LAS CLAVES DE SAN ISIDRO. CUESTIÓN DE PORCENTAJEQUESTION DE POURCENTAGE

Madrid, 22 de mayo. Cinco toros de El Ventorrillo y uno de Valdefresno. Curro Díaz, Morenito de Aranda y David Mora. En el fondo, el toreo es cuestión de porcentajes. Cuánto pone el torero y cuánto pone el toro. Los buenos toreros son generosos, siempre ponen más que el toro. Y los malos toreros, aunque sean buenos artistas, siempre necesitan que el toro ponga mucho más. Pero con la corrida de El Ventorillo la ecuación no resultó tan clara. Hubo algún toro infame, como el 1º, con el que Curro Díaz puso 95 y el toro 5, y hubo otro desconcertante, como el 4º, un barrabás en los dos primeros tercios que cambió a obediente a mitad de la faena de muleta, gracias al de Linares, quien entonces se aburrió, algo comprensible dado los mostrencos que ha sorteado en Madrid. También hubo toros que empataron a porcentaje con su matador, como el 3º y el 6º que lidió David Mora. El madrileño debería haber triunfado, pero toreó feo con la muleta. Y hubo dos toros que pusieron mucho, el 2º y el 5º, sobre todo este, bravo y con clase, de Valdefresno. Pero Morenito de Aranda, con el temple acelerado y el trazo corto, los destempló y acortó sus embestidas.

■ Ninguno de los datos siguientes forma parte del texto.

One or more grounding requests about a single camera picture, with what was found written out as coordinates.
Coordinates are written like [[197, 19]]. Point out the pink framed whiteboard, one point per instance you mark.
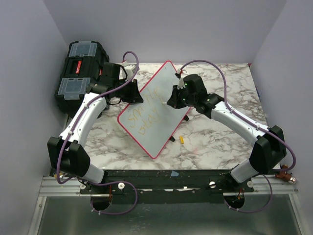
[[151, 123]]

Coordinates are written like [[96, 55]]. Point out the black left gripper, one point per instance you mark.
[[135, 96]]

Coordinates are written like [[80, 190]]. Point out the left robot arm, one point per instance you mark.
[[67, 154]]

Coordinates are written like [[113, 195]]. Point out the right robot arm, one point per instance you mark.
[[267, 149]]

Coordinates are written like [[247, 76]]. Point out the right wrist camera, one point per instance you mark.
[[181, 84]]

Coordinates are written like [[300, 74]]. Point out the black toolbox clear lids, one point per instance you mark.
[[83, 64]]

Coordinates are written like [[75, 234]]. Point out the blue tape piece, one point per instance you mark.
[[174, 174]]

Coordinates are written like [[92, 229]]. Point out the brass cable connector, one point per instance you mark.
[[283, 175]]

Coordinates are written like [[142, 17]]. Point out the black mounting rail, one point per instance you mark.
[[158, 187]]

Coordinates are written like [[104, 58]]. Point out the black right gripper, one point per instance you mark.
[[173, 101]]

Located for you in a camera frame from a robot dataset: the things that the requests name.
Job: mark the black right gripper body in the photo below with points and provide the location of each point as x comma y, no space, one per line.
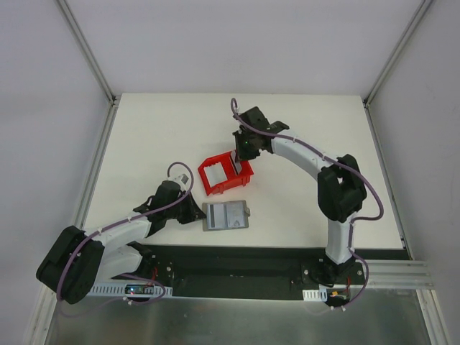
243,154

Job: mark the right aluminium frame post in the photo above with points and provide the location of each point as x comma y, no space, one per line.
406,36

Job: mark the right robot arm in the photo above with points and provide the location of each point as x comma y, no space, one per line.
340,193

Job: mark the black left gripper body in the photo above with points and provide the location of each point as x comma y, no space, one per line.
190,207

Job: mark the white credit card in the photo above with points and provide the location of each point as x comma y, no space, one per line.
216,216
236,217

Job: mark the white cable duct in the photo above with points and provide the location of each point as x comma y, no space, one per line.
315,295
129,290

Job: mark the aluminium frame post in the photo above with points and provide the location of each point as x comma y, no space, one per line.
406,36
85,49

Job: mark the horizontal aluminium extrusion rail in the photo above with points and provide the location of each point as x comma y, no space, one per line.
399,274

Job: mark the red plastic card tray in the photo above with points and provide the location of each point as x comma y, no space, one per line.
217,174

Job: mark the right white cable duct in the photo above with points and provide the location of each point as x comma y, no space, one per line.
315,295

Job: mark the table side rail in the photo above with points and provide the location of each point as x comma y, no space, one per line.
89,185
390,191

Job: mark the left white cable duct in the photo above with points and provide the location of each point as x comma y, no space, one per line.
129,290

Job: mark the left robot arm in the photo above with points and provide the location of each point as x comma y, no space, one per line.
80,258

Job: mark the left aluminium frame post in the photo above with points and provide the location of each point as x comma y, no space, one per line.
85,49

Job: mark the right table side rail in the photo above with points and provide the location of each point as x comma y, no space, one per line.
390,191

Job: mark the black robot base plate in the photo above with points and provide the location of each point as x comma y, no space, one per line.
243,272

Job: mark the grey leather card holder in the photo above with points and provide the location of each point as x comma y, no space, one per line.
204,209

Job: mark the left table side rail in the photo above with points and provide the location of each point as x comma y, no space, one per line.
89,185

 El público midió con exactitud lo que ponían toros y toreros. Pero no hizo lo mismo en el tercio de varas. Se picó bastante bien, los caballos se movieron bien, dieron el medio pecho en el cite, se embrocó al estribo, se manejo con ajuste la mano izquierda y si algunos puyazos no cayeron en su sitio, fue por algún regate del toro al final de su viaje. Sin embargo, se pitó siempre a los picadores y se les dijo que eran malos cuando salían del ruedo. Personalmente, lo único que les reproché es que no castigaran más a los toros. Esta vez sí, lo pedían su fuerza y falta de clase. De modo que también falló otro porcentaje, el de castigo en varas.

La tauromaquia es cuestión de porcentajes. Y cuando se equilibran surge el toreo.

Madrid, 22 mai. Cinq toros de El Ventorrillo et un de Valdefresno. Curro Díaz, Morenito de Aranda et David Mora. Au fond, le toreo est une question de pourcentages. Combien met le torero et combien met le toro. Les bons toreros sont généreux, ils misent davantage que les toros. Et les mauvais toreros, même si ce sont de bons artistes, ont toujours besoin d’un toro qui se donne davantage. Mais avec la corrida de El Ventorrillo l’équation n’était pas si claire. Il y eut des toros infâmes, comme le premier, où Curro Díaz misa 95 et le toro 5, et il y en eut un autre déconcertant, le quatrième, perfide pendant les deux premiers tiers et qui devint obéissant au milieu de la seconde faena, grâce au torero de Linares, qui alors s’ennuya, ce qu’on peut comprendre vu les bestiaux qu’il a eu à affronter à Madrid. Il y eut aussi des toros qui égalisèrent avec leur matador, comme les troisième et sixième qui échurent à David Mora. Le Madrilène aurait dû triompher, mais il toréa laidement avec la muleta. Et il y eut deux toros qui misèrent beaucoup, le second et le cinquième, surtout ce dernier de Valdefresno, brave et avec de la classe, Mais Morenito de Aranda, avec le tempo accéléré et le trait bref, les rendit plus violents et réduisit leurs charges.

Le public mesura avec exactitude ce que misaient les toreros et les toros. Mais il n’en fit pas de même pour la pique. On a assez bien piqué, les chevaux se sont bien déplacés, ils ont avancé leurs poitrines avant le contact avec leurs opposants qui se firent à l’étrier, on a utilisé la main gauche avec dextérité et si certaines piques ne furent pas bien placées, l’explication en est plutôt des écarts à  la fin de leurs charges de la part des toros. Malgré tout, on a toujours sifflé les picadors et on les injuriait en disant qu’ils étaient mauvais quand ils sortaient de la piste. Personnellement, le seul reproche que je puisse leur faire c’est qu’ils n’aient pas davantage châtié les toros. Ce que requéraient, cette fois-ci, leur force et leur manque de classe. De sorte qu’un autre pourcentage n’a pas été le bon, celui du châtiment à la pique.

La tauromachie est une question de pourcentages. Et quand cela s’équilibre, surgit le toreo.